The English word ‘reconcile’ is based on older language words for ‘back’ (as in ‘return to’) and ‘bring together’. It is used to describe situations where something(s) used to be complete or balanced or matched or integrated, but somehow became fractured or unmatched. The act of reconciliation is the process of reintegrating or re-matching them. Gradually the word became used to describe two slightly different scenarios. One is when two different viewpoints or things are recombined in a balanced, compatible way that implies an equal partnership or value of both sides (like when two people resolve a dispute with a compromise, restoring their relationship). The other is when the discrepancy or disagreement that is causing the fracturing is attributed to one side, who must accept that truth and be willing to defer to the other side to achieve reconciliation (frequently with an apologetic explanation?).
A common use of the word ‘reconcile’ is when a person receives their monthly checking account statement and compares it to the written register they have been keeping of their transactions. The chances are pretty good that the current balance the bank believes in and the balance of the person’s register for already cleared items does not match. Now the person must compare their register to the bank’s statement to find the discrepancy. On a very rare occasion it may turn out that the bank made an error, but almost always it turns out to be an error the person made in their register. So ‘reconciling’ in this case means a person is discovering the mistakes they have made with their checkbook so they can be in agreement with the bank’s authority to say what the actual balance is.
In Christianity the word ‘reconciled’ is used to describe the relationship a person can have with their Creator if the person has used their free will to make correct decisions about who they are and who God is. The ‘return to togetherness’ meaning of the word refers to the original relationship between God and Adam that was lost to him and us due to Adam’s bad free will decision making. This relationship with God can be restored for people that understand what to do.
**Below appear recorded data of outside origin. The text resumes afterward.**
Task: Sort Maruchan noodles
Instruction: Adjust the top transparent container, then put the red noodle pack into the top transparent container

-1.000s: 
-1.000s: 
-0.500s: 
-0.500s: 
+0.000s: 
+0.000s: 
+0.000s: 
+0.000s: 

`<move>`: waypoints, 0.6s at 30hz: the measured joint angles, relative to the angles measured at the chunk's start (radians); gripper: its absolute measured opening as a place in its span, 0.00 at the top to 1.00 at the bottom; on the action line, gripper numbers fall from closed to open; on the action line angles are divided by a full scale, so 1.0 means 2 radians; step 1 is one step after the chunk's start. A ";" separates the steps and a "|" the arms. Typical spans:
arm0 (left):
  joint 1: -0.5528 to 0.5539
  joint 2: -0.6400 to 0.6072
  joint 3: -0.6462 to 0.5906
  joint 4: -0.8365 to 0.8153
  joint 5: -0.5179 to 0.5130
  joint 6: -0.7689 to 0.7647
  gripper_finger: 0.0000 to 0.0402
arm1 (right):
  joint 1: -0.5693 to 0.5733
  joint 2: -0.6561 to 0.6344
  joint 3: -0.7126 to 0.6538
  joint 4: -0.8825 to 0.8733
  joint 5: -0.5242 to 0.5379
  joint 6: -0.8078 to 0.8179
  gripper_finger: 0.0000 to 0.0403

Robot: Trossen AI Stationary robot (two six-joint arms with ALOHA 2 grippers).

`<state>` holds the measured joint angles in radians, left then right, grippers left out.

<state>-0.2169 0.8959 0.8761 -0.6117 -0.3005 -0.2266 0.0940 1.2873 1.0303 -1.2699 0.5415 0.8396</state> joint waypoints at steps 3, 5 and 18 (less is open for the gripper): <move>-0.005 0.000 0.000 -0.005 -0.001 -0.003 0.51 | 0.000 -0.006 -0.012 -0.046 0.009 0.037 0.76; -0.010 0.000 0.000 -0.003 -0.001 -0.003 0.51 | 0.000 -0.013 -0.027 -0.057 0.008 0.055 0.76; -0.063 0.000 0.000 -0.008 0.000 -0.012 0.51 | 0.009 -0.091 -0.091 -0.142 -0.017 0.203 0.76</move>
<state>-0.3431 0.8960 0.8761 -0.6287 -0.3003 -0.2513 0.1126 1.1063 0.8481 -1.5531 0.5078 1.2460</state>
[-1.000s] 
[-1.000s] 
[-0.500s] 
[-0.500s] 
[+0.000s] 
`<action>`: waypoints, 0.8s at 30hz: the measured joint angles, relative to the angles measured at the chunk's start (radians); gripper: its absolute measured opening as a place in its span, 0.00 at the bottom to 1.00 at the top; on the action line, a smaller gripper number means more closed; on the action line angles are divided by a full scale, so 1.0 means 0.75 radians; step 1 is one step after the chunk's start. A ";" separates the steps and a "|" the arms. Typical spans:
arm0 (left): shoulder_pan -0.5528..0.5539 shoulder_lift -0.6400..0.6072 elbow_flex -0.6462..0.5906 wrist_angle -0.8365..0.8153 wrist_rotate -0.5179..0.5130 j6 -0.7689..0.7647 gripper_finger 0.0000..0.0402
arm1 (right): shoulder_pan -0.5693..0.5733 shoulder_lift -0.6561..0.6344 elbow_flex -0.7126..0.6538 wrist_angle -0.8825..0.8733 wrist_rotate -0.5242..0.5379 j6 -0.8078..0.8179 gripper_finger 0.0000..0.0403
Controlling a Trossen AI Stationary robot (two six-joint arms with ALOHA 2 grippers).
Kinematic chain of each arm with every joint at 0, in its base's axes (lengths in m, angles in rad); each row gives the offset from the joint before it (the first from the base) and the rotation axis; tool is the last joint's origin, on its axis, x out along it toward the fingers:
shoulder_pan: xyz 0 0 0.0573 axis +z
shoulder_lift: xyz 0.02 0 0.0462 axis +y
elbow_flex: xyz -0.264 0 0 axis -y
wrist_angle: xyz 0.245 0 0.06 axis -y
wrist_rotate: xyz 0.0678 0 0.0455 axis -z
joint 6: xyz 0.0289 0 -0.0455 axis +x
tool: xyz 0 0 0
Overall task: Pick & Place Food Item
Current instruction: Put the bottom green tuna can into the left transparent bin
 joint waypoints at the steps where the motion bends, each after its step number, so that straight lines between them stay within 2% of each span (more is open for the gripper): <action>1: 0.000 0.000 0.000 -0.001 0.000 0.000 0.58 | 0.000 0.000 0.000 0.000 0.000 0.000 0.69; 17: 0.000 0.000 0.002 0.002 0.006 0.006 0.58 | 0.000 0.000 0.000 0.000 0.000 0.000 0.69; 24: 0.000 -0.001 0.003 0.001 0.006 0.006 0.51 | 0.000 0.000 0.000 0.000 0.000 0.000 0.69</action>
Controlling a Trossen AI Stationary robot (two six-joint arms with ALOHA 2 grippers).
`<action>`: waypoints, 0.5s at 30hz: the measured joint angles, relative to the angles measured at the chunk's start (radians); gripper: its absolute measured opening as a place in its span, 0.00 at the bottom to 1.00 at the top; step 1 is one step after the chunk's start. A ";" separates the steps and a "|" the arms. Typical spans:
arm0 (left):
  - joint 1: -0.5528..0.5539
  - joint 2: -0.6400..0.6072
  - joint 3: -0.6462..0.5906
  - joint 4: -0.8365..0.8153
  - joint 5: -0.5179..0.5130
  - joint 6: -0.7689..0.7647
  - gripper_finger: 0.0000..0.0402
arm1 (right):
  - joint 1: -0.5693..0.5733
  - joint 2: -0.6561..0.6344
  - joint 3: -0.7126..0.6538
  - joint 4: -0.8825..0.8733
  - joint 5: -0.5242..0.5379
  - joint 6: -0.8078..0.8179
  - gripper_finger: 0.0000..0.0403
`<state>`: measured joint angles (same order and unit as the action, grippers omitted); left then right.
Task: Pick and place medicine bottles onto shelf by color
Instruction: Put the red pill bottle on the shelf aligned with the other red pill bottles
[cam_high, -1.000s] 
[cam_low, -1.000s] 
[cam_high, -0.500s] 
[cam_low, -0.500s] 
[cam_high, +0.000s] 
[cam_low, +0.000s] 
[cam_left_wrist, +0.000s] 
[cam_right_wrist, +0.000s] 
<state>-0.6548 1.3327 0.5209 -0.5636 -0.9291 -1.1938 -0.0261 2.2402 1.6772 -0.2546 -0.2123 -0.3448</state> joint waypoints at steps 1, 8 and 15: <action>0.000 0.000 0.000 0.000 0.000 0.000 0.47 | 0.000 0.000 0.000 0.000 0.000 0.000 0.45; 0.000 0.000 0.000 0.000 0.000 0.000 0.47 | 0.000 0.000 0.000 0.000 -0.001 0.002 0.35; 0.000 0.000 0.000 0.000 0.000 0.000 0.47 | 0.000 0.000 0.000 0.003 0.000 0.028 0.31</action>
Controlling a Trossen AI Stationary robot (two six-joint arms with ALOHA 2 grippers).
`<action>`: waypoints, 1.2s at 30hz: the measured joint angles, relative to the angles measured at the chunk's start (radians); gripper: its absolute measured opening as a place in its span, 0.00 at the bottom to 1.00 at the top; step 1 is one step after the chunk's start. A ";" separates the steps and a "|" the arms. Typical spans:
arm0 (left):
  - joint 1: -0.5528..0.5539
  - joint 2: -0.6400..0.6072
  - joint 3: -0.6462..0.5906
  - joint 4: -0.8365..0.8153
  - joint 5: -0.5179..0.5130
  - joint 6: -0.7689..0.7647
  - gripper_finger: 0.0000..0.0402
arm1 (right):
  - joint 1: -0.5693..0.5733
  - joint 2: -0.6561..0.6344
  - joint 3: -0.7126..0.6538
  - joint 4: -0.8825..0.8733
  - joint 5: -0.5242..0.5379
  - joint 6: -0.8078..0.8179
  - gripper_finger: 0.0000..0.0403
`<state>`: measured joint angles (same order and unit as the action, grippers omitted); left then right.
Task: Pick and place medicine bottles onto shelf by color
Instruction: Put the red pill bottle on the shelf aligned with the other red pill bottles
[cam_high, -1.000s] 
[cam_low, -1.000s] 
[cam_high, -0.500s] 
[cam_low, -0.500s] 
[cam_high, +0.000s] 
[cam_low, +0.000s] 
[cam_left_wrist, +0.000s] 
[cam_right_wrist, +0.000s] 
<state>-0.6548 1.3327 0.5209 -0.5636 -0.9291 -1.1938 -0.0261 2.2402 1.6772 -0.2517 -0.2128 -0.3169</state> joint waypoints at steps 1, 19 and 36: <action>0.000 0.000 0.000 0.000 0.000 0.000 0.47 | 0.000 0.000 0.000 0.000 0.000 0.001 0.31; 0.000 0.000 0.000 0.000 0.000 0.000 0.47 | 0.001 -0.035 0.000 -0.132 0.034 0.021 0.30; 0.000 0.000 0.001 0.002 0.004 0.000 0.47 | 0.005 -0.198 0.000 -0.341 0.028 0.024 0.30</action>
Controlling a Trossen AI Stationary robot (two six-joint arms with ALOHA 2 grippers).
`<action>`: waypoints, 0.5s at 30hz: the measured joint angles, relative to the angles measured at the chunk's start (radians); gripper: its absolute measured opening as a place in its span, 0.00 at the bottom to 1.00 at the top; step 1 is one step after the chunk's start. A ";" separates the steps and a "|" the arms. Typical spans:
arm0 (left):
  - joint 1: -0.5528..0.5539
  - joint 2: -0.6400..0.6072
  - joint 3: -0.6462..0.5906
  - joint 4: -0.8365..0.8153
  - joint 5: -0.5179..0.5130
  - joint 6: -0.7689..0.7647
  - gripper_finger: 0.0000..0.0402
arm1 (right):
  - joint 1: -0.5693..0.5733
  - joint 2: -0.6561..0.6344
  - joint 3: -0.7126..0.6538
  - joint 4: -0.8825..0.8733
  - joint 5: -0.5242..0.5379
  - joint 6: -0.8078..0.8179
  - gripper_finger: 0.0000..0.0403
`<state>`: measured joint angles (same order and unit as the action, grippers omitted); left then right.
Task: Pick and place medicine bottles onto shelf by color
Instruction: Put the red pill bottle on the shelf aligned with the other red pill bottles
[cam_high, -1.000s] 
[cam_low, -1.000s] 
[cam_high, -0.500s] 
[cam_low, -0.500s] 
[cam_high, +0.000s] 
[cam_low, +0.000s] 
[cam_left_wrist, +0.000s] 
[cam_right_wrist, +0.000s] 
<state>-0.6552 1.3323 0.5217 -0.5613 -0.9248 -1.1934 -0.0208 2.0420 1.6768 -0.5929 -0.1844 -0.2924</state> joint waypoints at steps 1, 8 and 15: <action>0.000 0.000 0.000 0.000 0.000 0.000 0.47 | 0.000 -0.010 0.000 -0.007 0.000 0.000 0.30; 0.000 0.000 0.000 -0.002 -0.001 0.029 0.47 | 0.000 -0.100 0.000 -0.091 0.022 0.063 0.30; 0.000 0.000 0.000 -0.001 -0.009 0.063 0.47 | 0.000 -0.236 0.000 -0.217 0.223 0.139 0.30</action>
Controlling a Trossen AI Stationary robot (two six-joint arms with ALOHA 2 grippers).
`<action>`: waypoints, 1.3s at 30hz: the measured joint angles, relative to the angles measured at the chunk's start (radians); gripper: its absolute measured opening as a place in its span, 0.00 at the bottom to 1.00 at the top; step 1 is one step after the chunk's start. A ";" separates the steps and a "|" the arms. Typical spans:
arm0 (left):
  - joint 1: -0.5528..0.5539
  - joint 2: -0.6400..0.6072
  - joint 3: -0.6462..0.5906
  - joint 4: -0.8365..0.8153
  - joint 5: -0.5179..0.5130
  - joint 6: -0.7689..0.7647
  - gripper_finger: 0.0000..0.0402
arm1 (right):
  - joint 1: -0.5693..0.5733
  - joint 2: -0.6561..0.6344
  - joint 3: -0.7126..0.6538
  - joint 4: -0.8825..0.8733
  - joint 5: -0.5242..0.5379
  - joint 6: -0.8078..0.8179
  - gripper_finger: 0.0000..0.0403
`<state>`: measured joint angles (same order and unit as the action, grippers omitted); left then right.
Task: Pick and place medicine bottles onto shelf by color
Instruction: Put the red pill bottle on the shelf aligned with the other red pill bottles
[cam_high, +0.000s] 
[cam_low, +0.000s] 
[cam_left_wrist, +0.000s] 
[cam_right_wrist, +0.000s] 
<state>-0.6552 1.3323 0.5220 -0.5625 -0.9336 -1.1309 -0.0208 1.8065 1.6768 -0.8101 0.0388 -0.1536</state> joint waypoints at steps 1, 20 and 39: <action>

If a person decides that it is time to start figuring out who this God character is and maybe how He wants something with or from us, they can be misled by lies that appeal to their sin nature (sense of ‘self’ that interprets things in the most appealing way). They may take the ‘equal harmony’ view of reconciliation, willing to take some advice from God if it is compatible with the person’s ideas of what is ‘nice’ (again, what appeals to their sin nature). People like this tend to stunt their growth in Christianity or choose a false-jesus religion because they will only accept milk-of-the-word Bible ideas like how God loves us unconditionally and will forgive any and all of our mistakes so we can live with Him in paradise. Any Bible ideas that suggest that we are accountable for learning how to have a submissive relationship with Him disturb their pride so they are rejected. People that insist on an ‘equal partnership’ goal with God can never be reconciled with Him, just like people who insist that their checkbook balance is the correct one then spend accordingly will have conflict with their bank until their account is eventually closed.
The key to understanding reconciliation with God is like all other ideas about God (like who has the authority to decide what is good, what ‘good’ really means). It is about accepting the truth that as Creator of all things and concepts, seen and unseen, God always has the sole authority to decide what is right or wrong. Our job is to learn how to look past our sin nature’s corrupted ideas about our character so we can learn the truth of how we don’t measure up to His standards, then be willing to defer to His authority and learn from Him how to develop our relationship with Him. The story of Job in the Bible describes how a person can enjoy a partnership of sorts with God based on learning how to please Him, but ultimately failing and needing a restoration because the person did not understand how truly superior God is compared to ANY person.